• [Data below]
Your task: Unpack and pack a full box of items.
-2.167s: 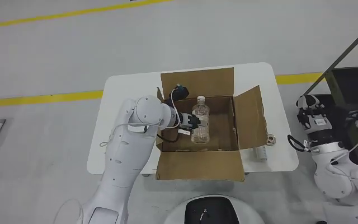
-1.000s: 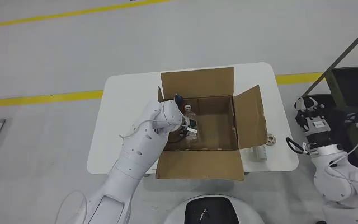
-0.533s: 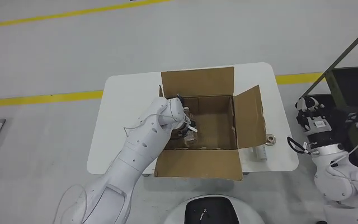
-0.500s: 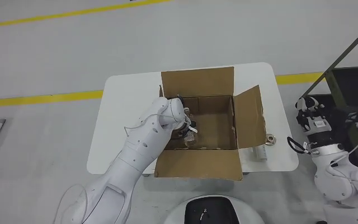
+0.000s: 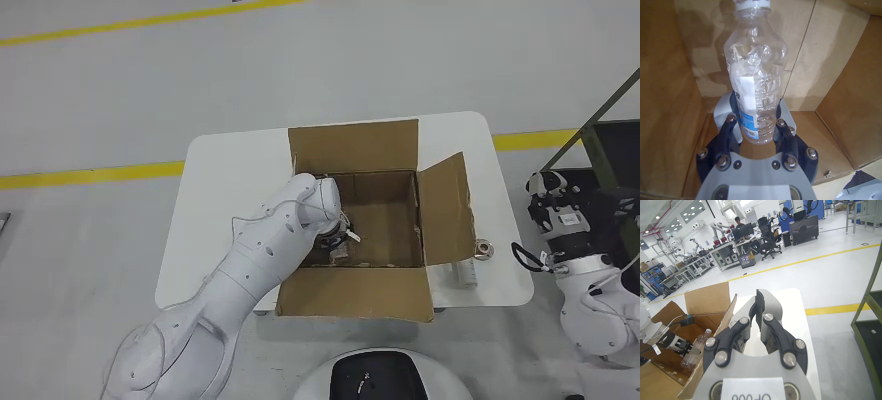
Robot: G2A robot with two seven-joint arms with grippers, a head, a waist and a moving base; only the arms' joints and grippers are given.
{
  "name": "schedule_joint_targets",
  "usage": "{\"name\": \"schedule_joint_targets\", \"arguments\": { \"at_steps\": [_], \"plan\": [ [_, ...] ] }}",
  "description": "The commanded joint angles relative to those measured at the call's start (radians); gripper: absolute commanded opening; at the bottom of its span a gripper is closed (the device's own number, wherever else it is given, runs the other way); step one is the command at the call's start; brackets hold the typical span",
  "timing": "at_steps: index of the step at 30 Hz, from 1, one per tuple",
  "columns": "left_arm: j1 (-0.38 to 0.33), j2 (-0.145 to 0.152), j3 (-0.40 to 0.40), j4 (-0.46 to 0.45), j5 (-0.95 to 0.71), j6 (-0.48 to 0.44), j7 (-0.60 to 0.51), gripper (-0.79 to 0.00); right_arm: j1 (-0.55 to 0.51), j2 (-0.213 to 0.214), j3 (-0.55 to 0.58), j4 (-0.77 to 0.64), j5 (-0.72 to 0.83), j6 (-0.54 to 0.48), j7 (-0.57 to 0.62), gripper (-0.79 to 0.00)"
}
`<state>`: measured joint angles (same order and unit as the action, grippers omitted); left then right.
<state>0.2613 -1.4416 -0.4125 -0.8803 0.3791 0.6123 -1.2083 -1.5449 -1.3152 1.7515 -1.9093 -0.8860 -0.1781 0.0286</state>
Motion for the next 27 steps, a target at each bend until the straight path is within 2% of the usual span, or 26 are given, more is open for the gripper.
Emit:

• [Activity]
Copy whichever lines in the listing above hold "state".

• [Output for this exercise]
`<state>`: measured joint angles (same order and unit as the action, grippers omitted); left then right.
<state>0.2613 -1.4416 -0.4125 -0.8803 0.3791 0.6123 -1.2083 -1.5449 -1.3152 1.7515 -1.9093 -0.8860 -0.1781 0.0286</state>

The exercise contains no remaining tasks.